All entries below are to be returned exactly, with pictures left out.

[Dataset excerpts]
====

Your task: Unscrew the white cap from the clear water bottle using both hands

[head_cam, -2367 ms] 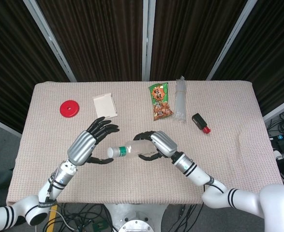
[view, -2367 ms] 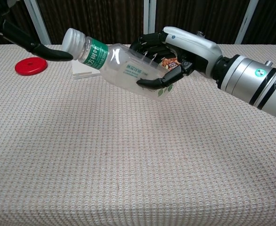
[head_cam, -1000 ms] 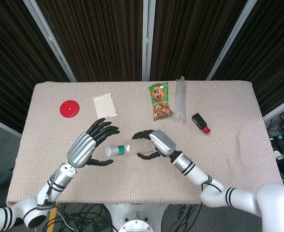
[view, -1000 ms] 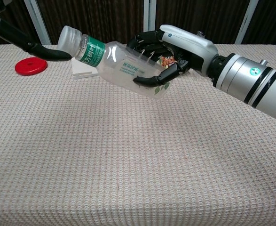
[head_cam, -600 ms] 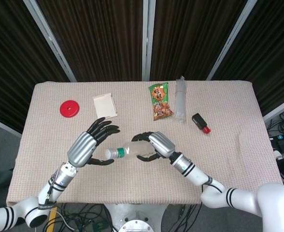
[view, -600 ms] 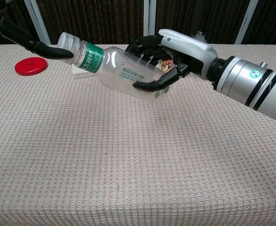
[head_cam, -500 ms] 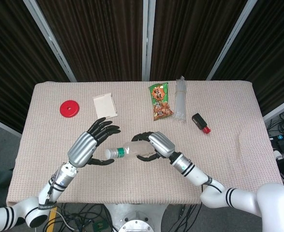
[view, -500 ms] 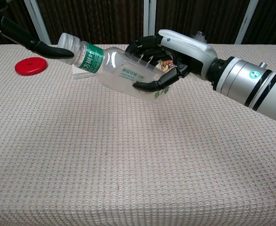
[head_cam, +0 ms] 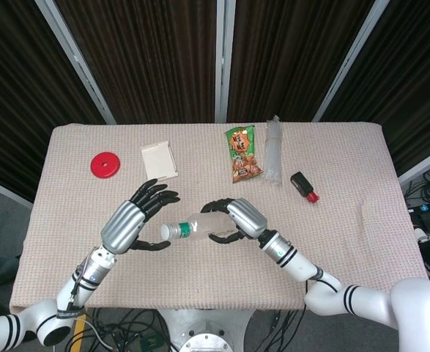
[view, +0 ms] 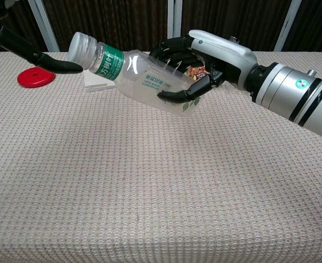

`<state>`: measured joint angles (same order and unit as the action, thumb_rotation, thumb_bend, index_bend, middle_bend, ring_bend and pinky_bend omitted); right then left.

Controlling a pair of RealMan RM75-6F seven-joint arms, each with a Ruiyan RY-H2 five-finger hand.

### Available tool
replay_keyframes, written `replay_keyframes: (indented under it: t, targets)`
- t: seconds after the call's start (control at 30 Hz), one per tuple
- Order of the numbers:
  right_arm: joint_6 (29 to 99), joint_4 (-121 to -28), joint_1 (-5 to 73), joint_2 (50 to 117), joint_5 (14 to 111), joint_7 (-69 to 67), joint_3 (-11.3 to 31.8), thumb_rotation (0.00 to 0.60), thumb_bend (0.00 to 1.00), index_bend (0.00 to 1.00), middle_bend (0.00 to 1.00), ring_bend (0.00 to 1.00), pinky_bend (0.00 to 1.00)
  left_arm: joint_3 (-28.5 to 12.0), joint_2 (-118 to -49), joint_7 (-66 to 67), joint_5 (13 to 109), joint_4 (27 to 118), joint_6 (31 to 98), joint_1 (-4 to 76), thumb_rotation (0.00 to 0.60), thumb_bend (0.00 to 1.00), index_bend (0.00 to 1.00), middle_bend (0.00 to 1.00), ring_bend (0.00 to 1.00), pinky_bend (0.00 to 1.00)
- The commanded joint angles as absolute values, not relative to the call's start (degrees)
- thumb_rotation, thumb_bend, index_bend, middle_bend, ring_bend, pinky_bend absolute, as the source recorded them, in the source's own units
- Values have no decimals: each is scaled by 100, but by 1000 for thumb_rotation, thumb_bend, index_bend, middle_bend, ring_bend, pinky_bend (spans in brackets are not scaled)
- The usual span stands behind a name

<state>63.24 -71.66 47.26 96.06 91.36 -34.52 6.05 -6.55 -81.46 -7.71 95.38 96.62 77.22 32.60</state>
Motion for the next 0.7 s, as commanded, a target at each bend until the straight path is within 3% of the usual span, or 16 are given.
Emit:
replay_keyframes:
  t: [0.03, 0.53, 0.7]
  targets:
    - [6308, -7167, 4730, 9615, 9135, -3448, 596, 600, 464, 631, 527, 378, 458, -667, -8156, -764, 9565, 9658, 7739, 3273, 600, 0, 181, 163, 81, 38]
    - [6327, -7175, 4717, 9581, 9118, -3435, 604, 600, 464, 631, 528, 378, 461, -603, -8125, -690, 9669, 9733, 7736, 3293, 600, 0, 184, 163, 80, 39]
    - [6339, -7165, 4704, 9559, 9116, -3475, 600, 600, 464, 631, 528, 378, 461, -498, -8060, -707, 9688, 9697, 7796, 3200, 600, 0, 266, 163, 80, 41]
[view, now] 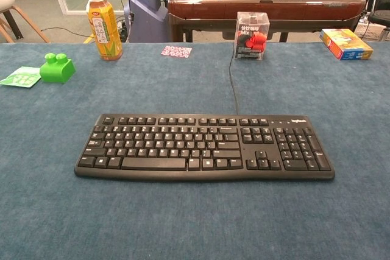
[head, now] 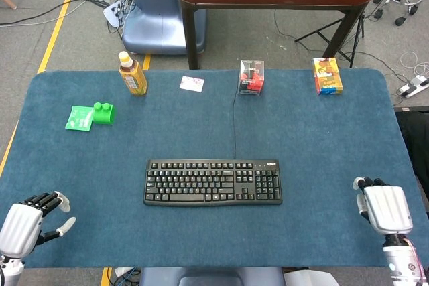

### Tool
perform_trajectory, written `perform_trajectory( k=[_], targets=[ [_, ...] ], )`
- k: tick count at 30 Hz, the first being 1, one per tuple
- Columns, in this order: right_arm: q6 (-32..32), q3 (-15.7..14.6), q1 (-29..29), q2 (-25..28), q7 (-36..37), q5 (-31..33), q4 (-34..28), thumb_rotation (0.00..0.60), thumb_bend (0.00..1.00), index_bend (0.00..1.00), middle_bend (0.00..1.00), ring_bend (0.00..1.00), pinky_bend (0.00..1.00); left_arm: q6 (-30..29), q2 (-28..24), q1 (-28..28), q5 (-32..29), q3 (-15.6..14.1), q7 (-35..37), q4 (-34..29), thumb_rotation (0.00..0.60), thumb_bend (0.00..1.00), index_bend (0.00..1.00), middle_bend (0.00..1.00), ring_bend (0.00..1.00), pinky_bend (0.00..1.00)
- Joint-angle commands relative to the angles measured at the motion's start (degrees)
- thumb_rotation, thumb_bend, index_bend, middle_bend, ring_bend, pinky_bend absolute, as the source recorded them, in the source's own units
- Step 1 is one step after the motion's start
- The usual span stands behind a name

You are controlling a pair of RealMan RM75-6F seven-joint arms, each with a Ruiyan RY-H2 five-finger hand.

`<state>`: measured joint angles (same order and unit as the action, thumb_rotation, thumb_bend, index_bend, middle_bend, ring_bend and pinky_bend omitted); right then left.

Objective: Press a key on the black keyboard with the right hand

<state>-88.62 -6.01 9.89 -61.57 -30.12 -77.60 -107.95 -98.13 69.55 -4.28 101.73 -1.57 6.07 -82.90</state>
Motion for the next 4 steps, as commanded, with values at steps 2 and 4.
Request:
perform_trajectory(
  k=[2,4],
  targets=[
    [0.17,0.66,-0.78,1.16,1.91,-0.78,-0.30,0.600,0.51,0.47,0.50,0.48,0.74,0.48,-0.22,-0.10,-0.45,0.06,0.01,-0.37,0.600,0.17,0.58,0.52,0.51,0.63],
    [0.37,0.76,-1.16,1.40,2.10,-1.14,-0.50,0.600,0.51,0.47,0.50,0.48,0.74,0.51,-0.24,-0.03,-0.31,-0.13,-0.13,-0.42,0.600,0.17,0.58,0.52,0.51,0.63]
  ],
)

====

**RESPONSE BELOW**
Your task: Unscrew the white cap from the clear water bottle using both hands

[head_cam, -2367 ms] 
[view, -2367 ms] 
[head_cam, -1000 ms] 
[view, -1000 ms] 
[head_cam, -600 ms] 
[view, -600 ms] 
[head_cam, -500 ms] 
[view, -500 ms] 
[head_cam, +0 ms] 
[view, +0 ms] 

`<state>`: measured joint angles (same order and unit as the action, thumb_rotation, thumb_bend, index_bend, middle_bend, ring_bend and pinky_bend omitted); right then left.

Controlling a pair of RealMan RM75-6F seven-joint arms, each with a Ruiyan RY-H2 five-finger hand.

### Available tool
replay_keyframes, written `replay_keyframes: (indented under it: t, targets)`
- t: seconds after the call's start (control at 30 Hz), one per tuple
- Order of the numbers:
  right_arm: joint_6 (29 to 99), joint_4 (-121 to -28), joint_1 (-5 to 73), joint_2 (50 to 117), joint_5 (14 to 111), joint_7 (-69 to 67), joint_3 (-11.3 to 31.8), thumb_rotation (0.00 to 0.60), thumb_bend (0.00 to 1.00), index_bend (0.00 to 1.00), middle_bend (0.00 to 1.00), ring_bend (0.00 to 1.00), pinky_bend (0.00 to 1.00)
  left_arm: joint_3 (-28.5 to 12.0), joint_2 (-118 to -49), joint_7 (-66 to 67), joint_5 (13 to 109), joint_4 (27 to 118), joint_6 (31 to 98), joint_1 (-4 to 76), thumb_rotation (0.00 to 0.60), thumb_bend (0.00 to 1.00), index_bend (0.00 to 1.00), middle_bend (0.00 to 1.00), ring_bend (0.00 to 1.00), pinky_bend (0.00 to 1.00)
- The commanded joint angles as absolute values, not relative to the call's start (degrees)
- thumb_rotation, thumb_bend, index_bend, middle_bend, ring_bend, pinky_bend absolute, as the source recorded them, in the source's own units
- Values have no decimals: each is scaled by 100, but by 1000 for thumb_rotation, thumb_bend, index_bend, middle_bend, ring_bend, pinky_bend (spans in brackets are not scaled)
- The usual span stands behind a name

<state>63.24 -71.66 47.26 96.06 91.36 -34.52 6.05 -6.55 -81.46 -7.71 95.38 96.62 77.22 32.60</state>
Motion for the next 0.7 s, as commanded, a target at each bend until the straight path is within 3% of the usual span, or 16 are given.
Emit:
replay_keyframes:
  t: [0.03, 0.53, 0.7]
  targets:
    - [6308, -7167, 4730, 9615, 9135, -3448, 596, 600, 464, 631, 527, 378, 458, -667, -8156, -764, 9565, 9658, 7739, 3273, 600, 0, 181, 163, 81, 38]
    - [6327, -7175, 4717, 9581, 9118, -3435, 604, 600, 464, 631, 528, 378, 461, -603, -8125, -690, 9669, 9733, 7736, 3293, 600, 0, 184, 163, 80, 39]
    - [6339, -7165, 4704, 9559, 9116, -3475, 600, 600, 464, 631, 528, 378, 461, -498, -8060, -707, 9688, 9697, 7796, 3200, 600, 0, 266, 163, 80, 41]
[view, now] 
[head, now] 

### Tool
perform_trajectory, written `perform_trajectory( k=[_], targets=[ [_, ...] ], )`
- k: tick count at 30 Hz, the first being 1, one per tuple
- Columns, in this order: right_arm: q6 (-32..32), q3 (-15.7..14.6), q1 (-29..29), q2 (-25..28), q7 (-36..37), q5 (-31..33), q4 (-34..28), thumb_rotation (0.00..0.60), thumb_bend (0.00..1.00), index_bend (0.00..1.00), middle_bend (0.00..1.00), ring_bend (0.00..1.00), pinky_bend (0.00..1.00); left_arm: q6 (-30..29), q2 (-28..24), q1 (-28..28), q5 (-32..29), q3 (-15.6..14.1), q7 (-35..37), q4 (-34..29), thumb_rotation (0.00..0.60), thumb_bend (0.00..1.00), index_bend (0.00..1.00), middle_bend (0.00..1.00), ring_bend (0.00..1.00), pinky_bend (0.00..1.00)
- Joint-angle commands relative to the angles measured at the motion's start (degrees)
- thumb_rotation, thumb_bend, index_bend, middle_bend, ring_bend, pinky_bend absolute, as the source recorded them, in the source's own units
- Step 1 is one step after the motion's start
- The usual span stands behind a name

You are controlling a pair of RealMan RM75-6F seven-joint arms, each with a Ruiyan RY-H2 five-finger hand.

`<state>`: measured joint angles (same order and unit as the action, thumb_rotation, thumb_bend, index_bend, middle_bend, ring_bend and pinky_bend omitted); right then left.

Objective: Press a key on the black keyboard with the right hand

<state>-88.62 -6.01 9.89 -61.57 -30.12 -77.60 -107.95 -98.13 69.55 -4.28 101.73 -1.57 6.07 -82.90</state>
Motion for the next 4 steps, as commanded, with values at steps 2 and 4.
Request:
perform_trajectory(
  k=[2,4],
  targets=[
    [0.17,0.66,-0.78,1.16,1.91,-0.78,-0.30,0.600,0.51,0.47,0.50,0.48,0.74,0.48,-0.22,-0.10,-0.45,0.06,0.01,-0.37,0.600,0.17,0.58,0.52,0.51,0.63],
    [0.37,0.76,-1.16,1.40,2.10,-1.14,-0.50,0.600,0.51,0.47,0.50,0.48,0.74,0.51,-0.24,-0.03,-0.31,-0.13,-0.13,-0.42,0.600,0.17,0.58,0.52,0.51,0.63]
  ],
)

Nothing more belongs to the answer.